Il Ritratto di Charlotte De France esposto a Villa Niscemi (Palermo)

In collaborazione con La Settimana delle Culture, la professoressa Maria Antonietta Spadaro presenta al pubblico l’importante Ritratto di Charlotte de France, figlia di Luis XVI e Marie Antoinette e vittima inconsapevole degli orrori della Rivoluzione francese, orfana dei suoi affetti più cari e l’unica, tra i suoi fratelli, a essere sopravvissuta.

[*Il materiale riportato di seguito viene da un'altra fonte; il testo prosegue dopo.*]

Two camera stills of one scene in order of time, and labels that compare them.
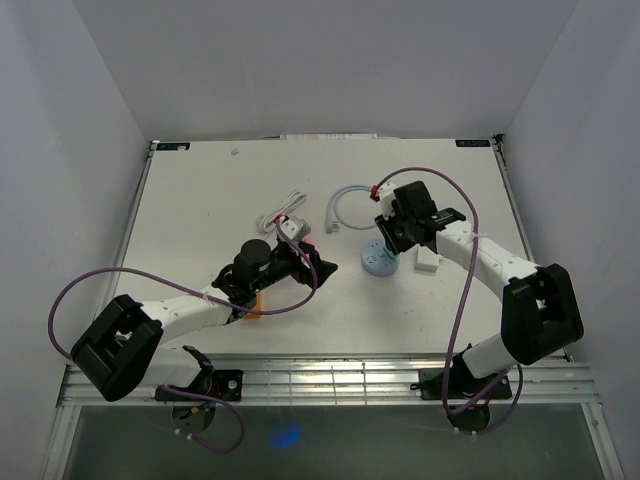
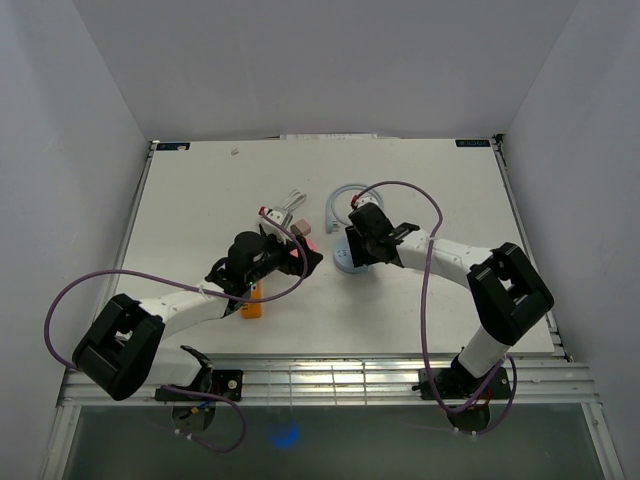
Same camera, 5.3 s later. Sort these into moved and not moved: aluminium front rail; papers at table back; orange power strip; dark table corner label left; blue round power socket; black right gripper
Moved: black right gripper; blue round power socket
Not moved: dark table corner label left; aluminium front rail; orange power strip; papers at table back

In occasione di RestART, il festival che apre in notturna alcuni dei più bei siti di Palermo, apre le porte della sala rossa della settecentesca Villa Niscemi per andare alla scoperta di questo dipinto, individuato nel 2004 in un piccolo ufficio di Palazzo delle Aquile dalla professoressa Spadaro.

Le visite a Villa Niscemi sono fruibili prenotando il proprio ticket online sul sito della manifestazione oppure (se disponibile) direttamente sul posto a partire dalle ore 18.00.

Per chi non usa la carta di credito è possibile usufruire del delivery ticketing inviando una mail a info@restartpalermo.it e richiedendo il recapito del biglietto a domicilio e il pagamento in contanti a domicilio (con 1 euro aggiuntivo).



La principessa diciottenne è ritratta senza gioielli, con una cuffia nera sul capo, indossa un abito scuro e impugna con la mano destra una pergamena nella quale si leggono le prime frasi del testamento del padre.

Così la dipinge a Vienna, nel 1796,  l’ignoto (per il momento) autore di questo ritratto ritenuto dagli storici e dai critici d’arte di ottima fattura, pervenuto a Palermo molto probabilmente attraverso Maria Carolina, zia della giovane, moglie di Ferdinando di Borbone, in fuga da Napoli.

Il dipinto, scoperto nel 2004 in un piccolo ufficio di Palazzo delle Aquile dalla professoressa Maria Antonietta Spadaro, grazie alla segnalazione della storica dell’arte è stato restaurato nel 2019 e collocato nella stanza del Segretario generale di Palazzo Pretorio.

Nei mesi scorsi, il ritratto della bella diciottenne Marie Thérèse Charlotte è stato trasferito nella sala rossa della settecentesca Villa Niscemi, sede di rappresentanza del Comune.